XX10: LN invoices are pretty short, for offers. The default is bitcoin mainnet so you don’t have to include the genesis block in that case. Anything under 1024 characters has some guarantees in the original checksum for bech32. If you don’t have the checksum, you scan it, you try to pay it, we would basically do key recovery to figure out what node I need to pay to and if there’s an error somewhere it will say I don’t know how to pay that node, it’s nice for it to say invalid invoice instead of saying I don’t know the node. That’s why we wanted to keep the checksum in the first place. This uses x-only pubkeys which is what all the cool kids are using; it’s very clean, it’s quite nice, we switched to it within a day. There’s no key recovery for that format; there’s explicit key in there– so the checksum doesn’t really buy us anything anymore.

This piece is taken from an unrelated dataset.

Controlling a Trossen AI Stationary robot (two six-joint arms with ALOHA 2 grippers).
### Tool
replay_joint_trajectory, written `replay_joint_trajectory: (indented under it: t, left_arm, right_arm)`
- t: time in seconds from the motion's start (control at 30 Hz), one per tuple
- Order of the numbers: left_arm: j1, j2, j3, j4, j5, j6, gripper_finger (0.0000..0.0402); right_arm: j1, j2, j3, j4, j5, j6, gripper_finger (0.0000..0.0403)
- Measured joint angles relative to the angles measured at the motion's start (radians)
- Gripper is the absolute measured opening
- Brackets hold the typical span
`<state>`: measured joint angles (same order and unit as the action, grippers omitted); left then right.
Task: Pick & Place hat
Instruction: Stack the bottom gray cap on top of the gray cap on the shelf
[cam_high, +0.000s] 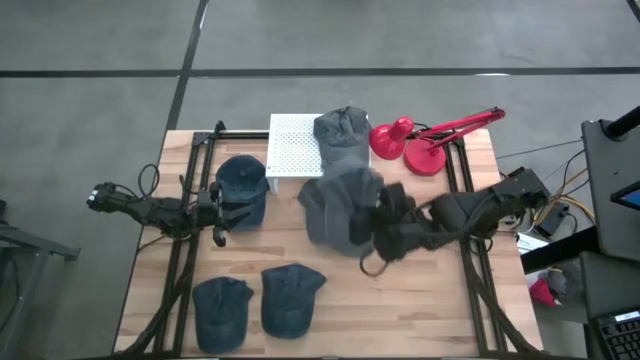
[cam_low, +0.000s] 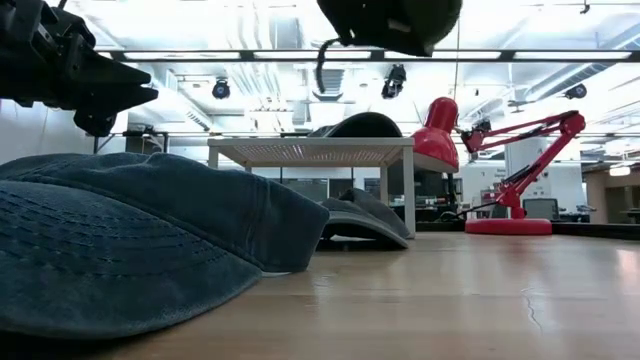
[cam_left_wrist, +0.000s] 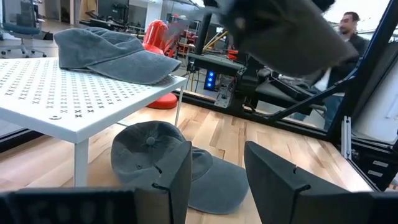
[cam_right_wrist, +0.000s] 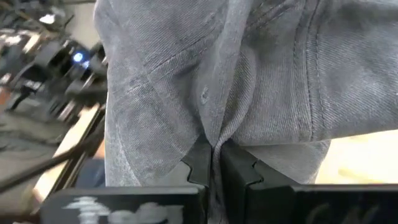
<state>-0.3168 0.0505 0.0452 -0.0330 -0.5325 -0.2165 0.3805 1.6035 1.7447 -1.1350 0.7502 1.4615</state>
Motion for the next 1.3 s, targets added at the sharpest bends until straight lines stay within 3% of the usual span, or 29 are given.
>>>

??: Is there a use case for spontaneous payments?

XX10: Spontaneous payments are really cool. Being able to tip someone without having to interact with them. You don’t have to request them to make an offer first. I think that’s cool. The problem with spontaneous payments is that you don’t get a receipt and you can’t prove that you made a payment. If you have a static offer on your page and you say here use this to send me money, then …. cryptographic signature across that, I can prove the amount is paid, that I paid it, because I hold the payer key. You can’t fake a payment, and you can’t fake that you paid something, and you can prove that you paid. It has a lot of advantages. The downside is that if you try to do a lot of them, there’s some latency fetching the invoices since it’s a roundtrip.

XX05: Spontaneous payments… using something like d-log based thing like HTLCs, does allow a secret to be… one thing we realized is that we can’t probe a window-sized payment because the …. not really sure how to… the entire flow. …. do that aggressively by not giving them the last transaction; so to probe across many channels, you have to do something like this. Once you have a … you can do the best of both worlds and I think they both work in those use cases. We have seen some people rolll other solutiosn we have seen in the past.

Signet merged

https://bitcoincore.reviews/18267

https://github.com/bitcoin/bitcoin/pull/18267

XX01: Pretty cool. Nice development. We’re thinking about using it internally for some of our environments at Redacted. Excited to see adoption here pick up. I’d be curious to hear if anyone has had experience playing around with it. Signet has taproot activated, yes. There’s a taproot spend— someone forked Esplora.

XX05: Who are the signers? Can you dynamically add and remove signers to the thing?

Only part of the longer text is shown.